Are the SEO Tools Really Offering Helpful Data?



Data-driven SEO veteran Ori Zlibershtein joins the podcast to share his take on how SEOs use data:


  • The problem of too many visuals inside of SEO tools

  • Why overlying on SEO tools is not a good idea

  • How to best use the data you get from SEO tools


We go deep into how the over-abundance of SEO tools and the type of data they provide might actually make things harder when doing SEO. While the SEO tools are great, they do damper the perceived need to critically think and problem-solve. That, of course, can mean SEOs are missing big issues and/or spending their time on things that are not that important.


SEO Rant Podcast Banner with Ori Zilbershtein

Resources:





Are SEO Tools Giving Us Good Information?


SEO tools are everywhere now and they're really sophisticated. But that's not how things always were. Back in the day, you had tools that scrapped your site and churned out some tables and spreadsheets. There were no super-shiny graphs and all sorts of colorful representations of your data.


Now, there's nothing wrong with data being represented visually. The problem comes from the SEO tools trying to throw as much data as possible at you in order to come off as being a "total and comprehensive software solution."


The result of this is all sorts of issues and warnings that SEO tools point you towards that very often have no actual impact or real significance. If you follow the tools down this path you could very well spend your time working on issues that will not help the site grow and will not move the needle on the site's earnings in any real way.



The Problem with SEO Tool Metrics


All sorts of SEO tools come with homegrown metrics that can be helpful but are not inherently accurate nor inherently significant metrics. Often, people take these metrics as being the gospel when they are not. These metrics can point to a trend or offer a general understanding of where things stand. They are not absolutes.




Should You Be Careful Before I Choose an SEO Tool?


Yes. Often, the SEO tools offer the same information just with a different visual or from a slightly different perspective. When you decide to use a tool you need to make sure you understand what's really there. You might think that there are all sorts of various insights available when in reality the tool fundamentally does 3 or 4 different things but has dozens of reports that give this information in various forms.

In such cases, you don't really have a robust tool. You have a tool that does the same 3 or 4 things but offers it to you across multiple visuals. Is that really helpful? It might be but it really might not be.


Before choosing a tool you need to understand what your needs are, what the tool really offers, and if those two things align.



How to Use SEO Tools Effectively


In order to use SEO tools effectively, you have to apply your own analysis to the data. That means seeing the metrics, looking at the charts and tables, and understanding what it means. Seeing a list of keywords by search volume doesn't help you to know if the keyword is a good fit for your site and or if it fits into your content and sales strategy.

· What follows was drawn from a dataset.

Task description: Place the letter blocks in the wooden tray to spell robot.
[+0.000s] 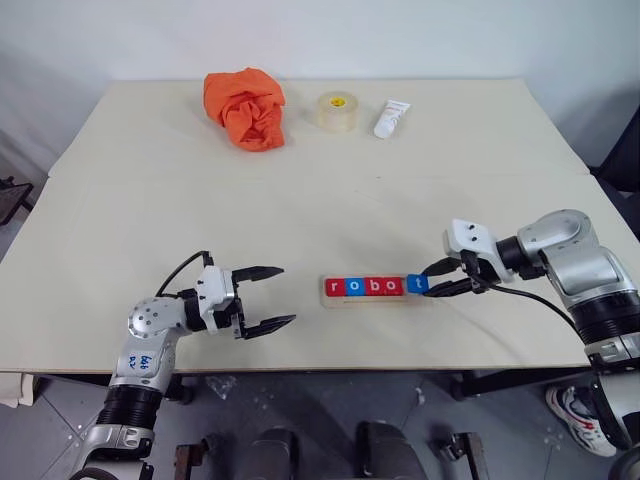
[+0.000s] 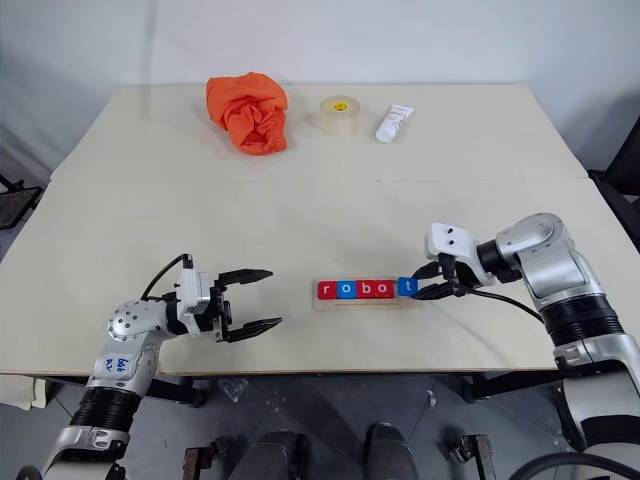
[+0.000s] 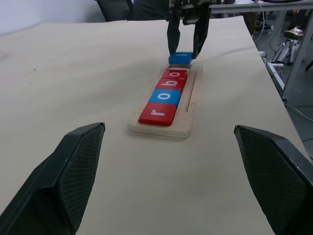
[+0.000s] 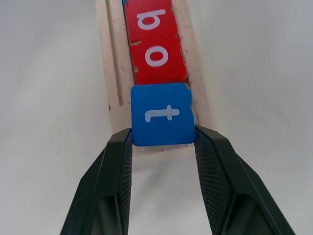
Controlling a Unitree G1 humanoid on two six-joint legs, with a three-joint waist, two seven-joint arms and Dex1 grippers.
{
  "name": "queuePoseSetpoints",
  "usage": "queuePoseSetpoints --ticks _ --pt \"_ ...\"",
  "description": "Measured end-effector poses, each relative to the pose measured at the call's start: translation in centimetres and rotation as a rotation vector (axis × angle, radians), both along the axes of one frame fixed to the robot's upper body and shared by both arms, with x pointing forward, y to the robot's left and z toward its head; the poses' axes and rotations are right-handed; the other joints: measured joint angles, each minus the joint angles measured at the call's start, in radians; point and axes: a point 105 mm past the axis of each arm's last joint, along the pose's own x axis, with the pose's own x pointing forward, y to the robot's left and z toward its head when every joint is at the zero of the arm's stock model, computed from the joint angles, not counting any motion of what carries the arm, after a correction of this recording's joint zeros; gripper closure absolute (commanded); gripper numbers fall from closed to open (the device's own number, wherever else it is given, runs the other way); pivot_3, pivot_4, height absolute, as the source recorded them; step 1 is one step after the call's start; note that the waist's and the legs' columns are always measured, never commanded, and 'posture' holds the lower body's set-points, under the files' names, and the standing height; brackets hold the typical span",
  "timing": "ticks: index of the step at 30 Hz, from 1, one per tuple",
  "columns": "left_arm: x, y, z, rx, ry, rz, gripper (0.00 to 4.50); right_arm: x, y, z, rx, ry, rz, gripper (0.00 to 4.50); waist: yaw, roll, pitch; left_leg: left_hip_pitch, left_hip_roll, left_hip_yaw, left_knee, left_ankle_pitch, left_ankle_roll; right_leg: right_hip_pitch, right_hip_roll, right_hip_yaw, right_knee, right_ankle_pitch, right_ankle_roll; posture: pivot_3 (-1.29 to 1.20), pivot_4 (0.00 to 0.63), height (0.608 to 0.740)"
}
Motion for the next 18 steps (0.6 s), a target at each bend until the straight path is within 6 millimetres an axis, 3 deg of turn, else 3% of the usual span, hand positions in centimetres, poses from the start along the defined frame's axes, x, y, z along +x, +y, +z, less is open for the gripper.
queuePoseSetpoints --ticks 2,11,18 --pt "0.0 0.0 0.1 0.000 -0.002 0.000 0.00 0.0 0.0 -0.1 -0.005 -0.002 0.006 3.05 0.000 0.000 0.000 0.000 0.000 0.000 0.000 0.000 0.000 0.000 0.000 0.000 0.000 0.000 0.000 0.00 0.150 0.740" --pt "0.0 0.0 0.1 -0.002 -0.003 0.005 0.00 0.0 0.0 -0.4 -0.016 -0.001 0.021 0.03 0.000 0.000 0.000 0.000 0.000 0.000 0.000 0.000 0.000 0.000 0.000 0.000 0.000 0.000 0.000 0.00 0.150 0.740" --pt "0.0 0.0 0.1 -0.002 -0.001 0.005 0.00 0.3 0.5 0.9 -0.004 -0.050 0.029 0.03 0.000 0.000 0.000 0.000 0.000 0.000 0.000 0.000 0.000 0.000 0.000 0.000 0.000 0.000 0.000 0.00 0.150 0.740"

As an SEO you have to qualitatively analyze the appropriateness of the keyword, think about it topically, understand how to best cover that topic, and of course, know if that topic fits in with what the site does (and if so, where fits in).


SEOs need to solve problems not check things off a list. If an SEO tool recommends certain issues be fixed you should think about how that recommendation actually helps the site. It's on the SEO to understand what problem the tool's recommendation points to and why it's significant.


If an SEO tool points out that you have broken links do you understand why that's a problem or are you just automatically thinking "broken links are bad?" True they are bad, but maybe it's on a page that is buried deep in your site that no one visits or is really meant to visit and where the link shouldn't even be there and that you have blocked from crawling and isn't even indexed? Should that link really be your top priority?


Think before you act on SEO reporting.